── Information supplied

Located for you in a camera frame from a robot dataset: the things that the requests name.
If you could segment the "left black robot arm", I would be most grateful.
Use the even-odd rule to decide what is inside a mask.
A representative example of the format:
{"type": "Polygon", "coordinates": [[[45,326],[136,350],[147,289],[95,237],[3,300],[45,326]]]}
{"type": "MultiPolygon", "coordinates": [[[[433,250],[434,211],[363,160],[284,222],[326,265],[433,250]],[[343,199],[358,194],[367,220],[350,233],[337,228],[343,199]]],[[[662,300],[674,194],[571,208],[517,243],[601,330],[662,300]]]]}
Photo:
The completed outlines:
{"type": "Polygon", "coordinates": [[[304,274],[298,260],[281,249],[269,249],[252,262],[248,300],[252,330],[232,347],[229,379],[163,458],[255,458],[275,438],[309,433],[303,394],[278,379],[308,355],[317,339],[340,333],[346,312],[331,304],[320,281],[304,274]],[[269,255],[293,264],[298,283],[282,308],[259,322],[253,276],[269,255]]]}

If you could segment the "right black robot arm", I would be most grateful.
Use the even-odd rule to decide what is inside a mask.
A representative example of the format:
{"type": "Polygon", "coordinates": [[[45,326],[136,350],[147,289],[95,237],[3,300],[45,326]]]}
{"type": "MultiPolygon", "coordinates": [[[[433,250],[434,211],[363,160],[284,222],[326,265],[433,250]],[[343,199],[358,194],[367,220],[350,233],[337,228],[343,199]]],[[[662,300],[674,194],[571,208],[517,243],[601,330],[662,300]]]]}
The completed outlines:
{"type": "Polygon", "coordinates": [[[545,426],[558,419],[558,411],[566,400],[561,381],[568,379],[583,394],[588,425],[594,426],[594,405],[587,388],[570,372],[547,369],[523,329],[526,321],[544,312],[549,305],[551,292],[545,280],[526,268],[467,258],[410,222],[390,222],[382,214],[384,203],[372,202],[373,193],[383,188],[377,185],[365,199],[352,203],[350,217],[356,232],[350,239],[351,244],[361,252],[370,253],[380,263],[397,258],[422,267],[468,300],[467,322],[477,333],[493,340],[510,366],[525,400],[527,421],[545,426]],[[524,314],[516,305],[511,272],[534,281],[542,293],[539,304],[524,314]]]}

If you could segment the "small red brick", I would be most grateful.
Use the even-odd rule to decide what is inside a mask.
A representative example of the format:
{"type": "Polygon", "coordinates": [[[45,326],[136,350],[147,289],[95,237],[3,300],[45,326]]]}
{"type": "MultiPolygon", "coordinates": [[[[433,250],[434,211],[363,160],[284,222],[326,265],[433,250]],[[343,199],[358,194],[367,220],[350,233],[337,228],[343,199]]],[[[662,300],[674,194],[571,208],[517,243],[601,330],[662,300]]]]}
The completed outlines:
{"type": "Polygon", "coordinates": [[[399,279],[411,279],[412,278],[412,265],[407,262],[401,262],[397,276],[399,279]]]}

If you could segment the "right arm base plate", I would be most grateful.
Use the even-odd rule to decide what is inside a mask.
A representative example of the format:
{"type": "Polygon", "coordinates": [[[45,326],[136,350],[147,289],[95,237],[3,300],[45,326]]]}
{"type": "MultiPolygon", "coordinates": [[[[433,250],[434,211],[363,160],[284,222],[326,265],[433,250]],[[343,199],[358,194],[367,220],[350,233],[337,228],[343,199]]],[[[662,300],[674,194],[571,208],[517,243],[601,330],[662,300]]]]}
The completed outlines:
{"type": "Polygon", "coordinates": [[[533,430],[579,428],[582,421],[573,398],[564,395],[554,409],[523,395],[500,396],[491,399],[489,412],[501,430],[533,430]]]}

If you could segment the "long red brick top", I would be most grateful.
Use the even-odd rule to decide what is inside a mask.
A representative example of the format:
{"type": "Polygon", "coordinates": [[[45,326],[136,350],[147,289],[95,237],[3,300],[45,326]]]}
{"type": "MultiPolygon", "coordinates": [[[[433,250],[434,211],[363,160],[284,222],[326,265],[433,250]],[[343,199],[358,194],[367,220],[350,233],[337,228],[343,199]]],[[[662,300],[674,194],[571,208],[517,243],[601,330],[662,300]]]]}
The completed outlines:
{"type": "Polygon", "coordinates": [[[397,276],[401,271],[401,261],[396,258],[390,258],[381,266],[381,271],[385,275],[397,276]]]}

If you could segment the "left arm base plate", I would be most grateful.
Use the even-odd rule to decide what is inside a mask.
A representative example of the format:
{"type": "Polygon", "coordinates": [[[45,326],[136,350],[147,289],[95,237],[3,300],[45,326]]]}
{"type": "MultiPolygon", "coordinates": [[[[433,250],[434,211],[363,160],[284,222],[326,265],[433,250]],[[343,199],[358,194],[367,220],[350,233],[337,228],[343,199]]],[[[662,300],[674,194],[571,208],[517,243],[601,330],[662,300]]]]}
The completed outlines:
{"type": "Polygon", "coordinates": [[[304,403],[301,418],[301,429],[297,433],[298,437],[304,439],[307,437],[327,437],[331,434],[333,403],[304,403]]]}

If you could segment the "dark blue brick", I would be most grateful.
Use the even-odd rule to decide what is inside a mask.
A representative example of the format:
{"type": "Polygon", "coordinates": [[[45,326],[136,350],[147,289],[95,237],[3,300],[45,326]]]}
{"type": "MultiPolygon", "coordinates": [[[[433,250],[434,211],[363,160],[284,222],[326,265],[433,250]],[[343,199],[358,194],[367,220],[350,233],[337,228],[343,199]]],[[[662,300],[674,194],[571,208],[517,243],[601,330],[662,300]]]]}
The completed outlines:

────

Task brief
The answer should be an exact copy of the data.

Answer area
Located for you in a camera frame from a robot dataset: the things that the requests name.
If you could segment the "left black robot arm", I would be most grateful.
Use the even-odd rule to decide what is inside a mask.
A representative example of the format:
{"type": "Polygon", "coordinates": [[[45,326],[136,350],[147,289],[95,237],[3,300],[45,326]]]}
{"type": "MultiPolygon", "coordinates": [[[[433,250],[434,211],[363,160],[284,222],[326,265],[433,250]],[[343,199],[358,194],[367,220],[350,233],[337,228],[343,199]]],[[[662,300],[674,194],[571,208],[517,243],[601,330],[662,300]]]]}
Photo:
The completed outlines:
{"type": "Polygon", "coordinates": [[[304,274],[298,260],[281,249],[269,249],[252,262],[248,300],[252,330],[232,347],[229,379],[163,458],[255,458],[275,438],[309,433],[303,394],[278,379],[308,355],[317,339],[340,333],[346,312],[331,304],[320,281],[304,274]],[[269,255],[293,264],[298,283],[282,308],[259,322],[253,276],[269,255]]]}

If you could segment the "right black robot arm", I would be most grateful.
Use the even-odd rule to decide what is inside a mask.
A representative example of the format:
{"type": "Polygon", "coordinates": [[[45,326],[136,350],[147,289],[95,237],[3,300],[45,326]]]}
{"type": "MultiPolygon", "coordinates": [[[[433,250],[434,211],[363,160],[284,222],[326,265],[433,250]],[[343,199],[358,194],[367,220],[350,233],[337,228],[343,199]]],[[[662,300],[674,194],[571,208],[517,243],[601,330],[662,300]]]]}
The completed outlines:
{"type": "Polygon", "coordinates": [[[545,426],[558,419],[558,411],[566,400],[561,381],[568,379],[583,394],[588,425],[594,426],[594,405],[587,388],[570,372],[547,369],[523,329],[526,321],[544,312],[549,305],[551,292],[545,280],[526,268],[467,258],[410,222],[390,222],[382,214],[384,203],[372,202],[373,193],[383,188],[377,185],[365,199],[352,203],[350,217],[356,232],[350,239],[351,244],[361,252],[370,253],[380,263],[397,258],[422,267],[468,300],[467,322],[477,333],[493,340],[510,366],[525,400],[527,421],[545,426]],[[524,314],[516,305],[511,272],[534,281],[542,293],[539,304],[524,314]]]}

If you could segment the "small red brick", I would be most grateful.
Use the even-odd rule to decide what is inside a mask.
A representative example of the format:
{"type": "Polygon", "coordinates": [[[45,326],[136,350],[147,289],[95,237],[3,300],[45,326]]]}
{"type": "MultiPolygon", "coordinates": [[[[433,250],[434,211],[363,160],[284,222],[326,265],[433,250]],[[343,199],[358,194],[367,220],[350,233],[337,228],[343,199]]],[[[662,300],[674,194],[571,208],[517,243],[601,330],[662,300]]]]}
The completed outlines:
{"type": "Polygon", "coordinates": [[[399,279],[411,279],[412,278],[412,265],[407,262],[401,262],[397,276],[399,279]]]}

If you could segment the "right arm base plate", I would be most grateful.
Use the even-odd rule to decide what is inside a mask.
A representative example of the format:
{"type": "Polygon", "coordinates": [[[45,326],[136,350],[147,289],[95,237],[3,300],[45,326]]]}
{"type": "MultiPolygon", "coordinates": [[[[433,250],[434,211],[363,160],[284,222],[326,265],[433,250]],[[343,199],[358,194],[367,220],[350,233],[337,228],[343,199]]],[[[662,300],[674,194],[571,208],[517,243],[601,330],[662,300]]]]}
The completed outlines:
{"type": "Polygon", "coordinates": [[[533,430],[579,428],[582,421],[573,398],[564,395],[554,409],[523,395],[500,396],[491,399],[489,412],[501,430],[533,430]]]}

If you could segment the "long red brick top", I would be most grateful.
Use the even-odd rule to decide what is inside a mask.
A representative example of the format:
{"type": "Polygon", "coordinates": [[[45,326],[136,350],[147,289],[95,237],[3,300],[45,326]]]}
{"type": "MultiPolygon", "coordinates": [[[[433,250],[434,211],[363,160],[284,222],[326,265],[433,250]],[[343,199],[358,194],[367,220],[350,233],[337,228],[343,199]]],[[[662,300],[674,194],[571,208],[517,243],[601,330],[662,300]]]]}
The completed outlines:
{"type": "Polygon", "coordinates": [[[397,276],[401,271],[401,261],[396,258],[390,258],[381,266],[381,271],[385,275],[397,276]]]}

If you could segment the "left arm base plate", I would be most grateful.
Use the even-odd rule to decide what is inside a mask.
A representative example of the format:
{"type": "Polygon", "coordinates": [[[45,326],[136,350],[147,289],[95,237],[3,300],[45,326]]]}
{"type": "MultiPolygon", "coordinates": [[[[433,250],[434,211],[363,160],[284,222],[326,265],[433,250]],[[343,199],[358,194],[367,220],[350,233],[337,228],[343,199]]],[[[662,300],[674,194],[571,208],[517,243],[601,330],[662,300]]]]}
The completed outlines:
{"type": "Polygon", "coordinates": [[[304,403],[301,418],[301,429],[297,433],[298,437],[304,439],[307,437],[327,437],[331,434],[333,403],[304,403]]]}

If you could segment the "dark blue brick", I would be most grateful.
Use the even-odd rule to decide what is inside a mask.
A representative example of the format:
{"type": "Polygon", "coordinates": [[[45,326],[136,350],[147,289],[95,237],[3,300],[45,326]]]}
{"type": "MultiPolygon", "coordinates": [[[[433,250],[434,211],[363,160],[284,222],[326,265],[433,250]],[[343,199],[358,194],[367,220],[350,233],[337,228],[343,199]]],[[[662,300],[674,194],[571,208],[517,243],[601,330],[662,300]]]]}
The completed outlines:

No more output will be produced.